Items listed in a dataset:
★ ★ ★ ★ ★ ★ ★

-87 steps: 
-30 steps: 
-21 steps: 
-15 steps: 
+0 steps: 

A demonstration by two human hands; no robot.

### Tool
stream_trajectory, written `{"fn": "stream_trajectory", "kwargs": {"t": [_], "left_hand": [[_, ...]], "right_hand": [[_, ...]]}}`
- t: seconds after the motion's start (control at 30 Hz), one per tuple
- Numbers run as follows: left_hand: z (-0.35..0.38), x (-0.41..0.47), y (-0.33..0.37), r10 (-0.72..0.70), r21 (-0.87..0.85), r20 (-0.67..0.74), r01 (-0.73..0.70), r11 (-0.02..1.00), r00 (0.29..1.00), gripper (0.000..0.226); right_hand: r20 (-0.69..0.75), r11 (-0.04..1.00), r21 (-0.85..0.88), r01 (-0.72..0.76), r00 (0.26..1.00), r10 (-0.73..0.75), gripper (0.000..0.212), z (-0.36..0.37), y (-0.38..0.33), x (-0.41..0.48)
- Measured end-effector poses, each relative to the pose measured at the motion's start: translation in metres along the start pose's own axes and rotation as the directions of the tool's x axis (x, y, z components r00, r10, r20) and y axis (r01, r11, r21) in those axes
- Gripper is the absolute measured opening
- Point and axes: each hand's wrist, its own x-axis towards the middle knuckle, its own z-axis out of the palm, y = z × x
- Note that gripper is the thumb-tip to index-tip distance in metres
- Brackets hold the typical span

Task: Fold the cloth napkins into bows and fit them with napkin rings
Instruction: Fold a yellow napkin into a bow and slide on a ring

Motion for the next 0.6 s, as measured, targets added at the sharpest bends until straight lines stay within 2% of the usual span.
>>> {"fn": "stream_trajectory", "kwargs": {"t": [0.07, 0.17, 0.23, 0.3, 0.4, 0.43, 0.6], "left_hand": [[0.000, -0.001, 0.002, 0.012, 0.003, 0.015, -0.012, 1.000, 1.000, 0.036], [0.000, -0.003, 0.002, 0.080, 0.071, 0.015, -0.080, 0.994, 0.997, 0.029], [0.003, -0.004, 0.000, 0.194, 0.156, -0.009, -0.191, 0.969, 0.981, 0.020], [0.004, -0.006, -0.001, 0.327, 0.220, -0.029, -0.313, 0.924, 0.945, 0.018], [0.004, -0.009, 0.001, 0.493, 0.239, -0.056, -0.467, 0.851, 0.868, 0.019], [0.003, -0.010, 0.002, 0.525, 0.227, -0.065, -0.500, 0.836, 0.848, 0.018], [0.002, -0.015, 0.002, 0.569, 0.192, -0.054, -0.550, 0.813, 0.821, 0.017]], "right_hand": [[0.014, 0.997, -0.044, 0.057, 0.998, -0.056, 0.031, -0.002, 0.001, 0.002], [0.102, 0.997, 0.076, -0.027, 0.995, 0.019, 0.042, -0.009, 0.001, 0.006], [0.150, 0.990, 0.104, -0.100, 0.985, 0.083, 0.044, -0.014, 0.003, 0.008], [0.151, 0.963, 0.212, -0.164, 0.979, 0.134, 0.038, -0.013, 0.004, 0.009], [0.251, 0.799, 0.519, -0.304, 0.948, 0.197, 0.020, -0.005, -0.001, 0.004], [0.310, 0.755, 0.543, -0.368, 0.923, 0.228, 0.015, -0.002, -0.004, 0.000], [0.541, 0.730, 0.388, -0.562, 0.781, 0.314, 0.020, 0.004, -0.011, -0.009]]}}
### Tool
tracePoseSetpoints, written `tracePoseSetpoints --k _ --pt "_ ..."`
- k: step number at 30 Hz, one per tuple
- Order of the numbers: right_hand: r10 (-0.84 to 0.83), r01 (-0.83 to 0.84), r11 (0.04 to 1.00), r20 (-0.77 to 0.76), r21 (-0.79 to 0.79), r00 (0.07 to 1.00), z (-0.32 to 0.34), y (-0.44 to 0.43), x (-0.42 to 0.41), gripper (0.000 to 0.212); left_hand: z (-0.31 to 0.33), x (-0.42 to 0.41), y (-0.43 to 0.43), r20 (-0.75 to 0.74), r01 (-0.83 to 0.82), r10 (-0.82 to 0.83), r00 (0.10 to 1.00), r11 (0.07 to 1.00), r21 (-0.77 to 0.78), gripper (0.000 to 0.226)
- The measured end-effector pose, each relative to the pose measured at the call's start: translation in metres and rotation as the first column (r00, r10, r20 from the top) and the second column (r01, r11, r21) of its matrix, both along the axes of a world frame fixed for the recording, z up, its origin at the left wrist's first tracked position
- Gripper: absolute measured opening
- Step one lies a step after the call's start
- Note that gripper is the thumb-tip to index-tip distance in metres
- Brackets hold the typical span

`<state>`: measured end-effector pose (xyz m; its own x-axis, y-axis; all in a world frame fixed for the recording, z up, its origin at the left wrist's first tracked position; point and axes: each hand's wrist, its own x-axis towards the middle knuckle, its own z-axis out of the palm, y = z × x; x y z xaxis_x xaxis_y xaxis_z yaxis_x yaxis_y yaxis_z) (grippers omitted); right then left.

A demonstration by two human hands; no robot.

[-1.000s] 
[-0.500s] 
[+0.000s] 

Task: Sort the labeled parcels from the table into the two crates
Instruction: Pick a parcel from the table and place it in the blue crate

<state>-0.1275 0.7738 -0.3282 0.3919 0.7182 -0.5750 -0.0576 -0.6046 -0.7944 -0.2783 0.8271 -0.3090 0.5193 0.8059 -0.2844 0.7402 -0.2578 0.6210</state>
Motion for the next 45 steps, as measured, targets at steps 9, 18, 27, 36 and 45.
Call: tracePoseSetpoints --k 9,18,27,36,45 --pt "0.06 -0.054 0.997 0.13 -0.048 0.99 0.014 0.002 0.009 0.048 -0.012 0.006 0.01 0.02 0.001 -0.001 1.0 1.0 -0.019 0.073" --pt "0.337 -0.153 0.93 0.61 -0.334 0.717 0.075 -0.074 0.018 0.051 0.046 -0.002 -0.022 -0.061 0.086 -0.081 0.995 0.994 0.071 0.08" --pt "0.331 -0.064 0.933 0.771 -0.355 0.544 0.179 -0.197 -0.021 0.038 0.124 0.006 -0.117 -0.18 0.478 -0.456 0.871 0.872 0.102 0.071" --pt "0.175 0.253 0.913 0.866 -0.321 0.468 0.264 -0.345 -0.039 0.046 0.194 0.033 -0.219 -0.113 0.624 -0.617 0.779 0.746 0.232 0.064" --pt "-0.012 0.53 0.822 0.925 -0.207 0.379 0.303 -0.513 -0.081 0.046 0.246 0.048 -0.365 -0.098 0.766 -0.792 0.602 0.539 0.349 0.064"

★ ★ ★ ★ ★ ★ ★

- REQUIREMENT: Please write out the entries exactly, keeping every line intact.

- WRITTEN RESPONSE:
-87 steps: 
-30 steps: 
-21 steps: 
-15 steps: 
+0 steps: 

A demonstration by two human hands; no robot.

### Tool
stream_trajectory, written `{"fn": "stream_trajectory", "kwargs": {"t": [_], "left_hand": [[_, ...]], "right_hand": [[_, ...]]}}`
- t: seconds after the motion's start (control at 30 Hz), one per tuple
- Numbers run as follows: left_hand: z (-0.35..0.38), x (-0.41..0.47), y (-0.33..0.37), r10 (-0.72..0.70), r21 (-0.87..0.85), r20 (-0.67..0.74), r01 (-0.73..0.70), r11 (-0.02..1.00), r00 (0.29..1.00), gripper (0.000..0.226); right_hand: r20 (-0.69..0.75), r11 (-0.04..1.00), r21 (-0.85..0.88), r01 (-0.72..0.76), r00 (0.26..1.00), r10 (-0.73..0.75), gripper (0.000..0.212), z (-0.36..0.37), y (-0.38..0.33), x (-0.41..0.48)
- Measured end-effector poses, each relative to the pose measured at the motion's start: translation in metres along the start pose's own axes and rotation as the directions of the tool's x axis (x, y, z components r00, r10, r20) and y axis (r01, r11, r21) in those axes
- Gripper is the absolute measured opening
- Point and axes: each hand's wrist, its own x-axis towards the middle knuckle, its own z-axis out of the palm, y = z × x
- Note that gripper is the thumb-tip to index-tip distance in metres
- Brackets hold the typical span

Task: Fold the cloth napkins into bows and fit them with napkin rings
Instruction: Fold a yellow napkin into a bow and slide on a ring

Motion for the next 0.6 s, as measured, targets added at the sharpest bends until straight lines stay within 2% of the usual span.
>>> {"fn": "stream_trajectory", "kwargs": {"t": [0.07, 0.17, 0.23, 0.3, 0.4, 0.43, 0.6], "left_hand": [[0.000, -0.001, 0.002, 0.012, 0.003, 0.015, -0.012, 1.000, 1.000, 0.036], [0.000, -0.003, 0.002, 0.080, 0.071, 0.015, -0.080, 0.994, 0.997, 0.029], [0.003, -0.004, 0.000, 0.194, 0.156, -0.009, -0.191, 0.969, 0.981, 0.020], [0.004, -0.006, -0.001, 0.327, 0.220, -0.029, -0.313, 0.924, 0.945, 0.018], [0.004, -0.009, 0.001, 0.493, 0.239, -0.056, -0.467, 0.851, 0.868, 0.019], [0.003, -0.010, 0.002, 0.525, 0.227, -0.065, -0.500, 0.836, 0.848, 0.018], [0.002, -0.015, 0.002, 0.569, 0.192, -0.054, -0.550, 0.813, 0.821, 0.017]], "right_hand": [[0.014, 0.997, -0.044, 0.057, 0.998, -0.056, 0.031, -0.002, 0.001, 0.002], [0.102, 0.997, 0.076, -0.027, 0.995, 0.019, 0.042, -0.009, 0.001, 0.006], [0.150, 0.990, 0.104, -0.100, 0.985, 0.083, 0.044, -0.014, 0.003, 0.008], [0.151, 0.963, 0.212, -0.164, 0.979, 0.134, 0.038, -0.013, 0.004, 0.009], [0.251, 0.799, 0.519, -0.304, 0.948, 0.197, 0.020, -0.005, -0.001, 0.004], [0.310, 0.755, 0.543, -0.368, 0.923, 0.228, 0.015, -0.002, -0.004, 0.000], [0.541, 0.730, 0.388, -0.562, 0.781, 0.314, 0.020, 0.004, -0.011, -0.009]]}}
### Tool
tracePoseSetpoints, written `tracePoseSetpoints --k _ --pt "_ ..."`
- k: step number at 30 Hz, one per tuple
- Order of the numbers: right_hand: r10 (-0.84 to 0.83), r01 (-0.83 to 0.84), r11 (0.04 to 1.00), r20 (-0.77 to 0.76), r21 (-0.79 to 0.79), r00 (0.07 to 1.00), z (-0.32 to 0.34), y (-0.44 to 0.43), x (-0.42 to 0.41), gripper (0.000 to 0.212); left_hand: z (-0.31 to 0.33), x (-0.42 to 0.41), y (-0.43 to 0.43), r20 (-0.75 to 0.74), r01 (-0.83 to 0.82), r10 (-0.82 to 0.83), r00 (0.10 to 1.00), r11 (0.07 to 1.00), r21 (-0.77 to 0.78), gripper (0.000 to 0.226)
- The measured end-effector pose, each relative to the pose measured at the call's start: translation in metres and rotation as the first column (r00, r10, r20 from the top) and the second column (r01, r11, r21) of its matrix, both along the axes of a world frame fixed for the recording, z up, its origin at the left wrist's first tracked position
- Gripper: absolute measured opening
- Step one lies a step after the call's start
- Note that gripper is the thumb-tip to index-tip distance in metres
- Brackets hold the typical span

`<state>`: measured end-effector pose (xyz m; its own x-axis, y-axis; all in a world frame fixed for the recording, z up, its origin at the left wrist's first tracked position; point and axes: each hand's wrist, its own x-axis towards the middle knuckle, its own z-axis out of the palm, y = z × x; x y z xaxis_x xaxis_y xaxis_z yaxis_x yaxis_y yaxis_z) (grippers omitted); right then left.

A demonstration by two human hands; no robot.

[-1.000s] 
[-0.500s] 
[+0.000s] 

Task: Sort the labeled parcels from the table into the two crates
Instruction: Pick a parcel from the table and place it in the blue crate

<state>-0.1275 0.7738 -0.3282 0.3919 0.7182 -0.5750 -0.0576 -0.6046 -0.7944 -0.2783 0.8271 -0.3090 0.5193 0.8059 -0.2844 0.7402 -0.2578 0.6210</state>
Motion for the next 45 steps, as measured, targets at steps 9, 18, 27, 36 and 45.
Call: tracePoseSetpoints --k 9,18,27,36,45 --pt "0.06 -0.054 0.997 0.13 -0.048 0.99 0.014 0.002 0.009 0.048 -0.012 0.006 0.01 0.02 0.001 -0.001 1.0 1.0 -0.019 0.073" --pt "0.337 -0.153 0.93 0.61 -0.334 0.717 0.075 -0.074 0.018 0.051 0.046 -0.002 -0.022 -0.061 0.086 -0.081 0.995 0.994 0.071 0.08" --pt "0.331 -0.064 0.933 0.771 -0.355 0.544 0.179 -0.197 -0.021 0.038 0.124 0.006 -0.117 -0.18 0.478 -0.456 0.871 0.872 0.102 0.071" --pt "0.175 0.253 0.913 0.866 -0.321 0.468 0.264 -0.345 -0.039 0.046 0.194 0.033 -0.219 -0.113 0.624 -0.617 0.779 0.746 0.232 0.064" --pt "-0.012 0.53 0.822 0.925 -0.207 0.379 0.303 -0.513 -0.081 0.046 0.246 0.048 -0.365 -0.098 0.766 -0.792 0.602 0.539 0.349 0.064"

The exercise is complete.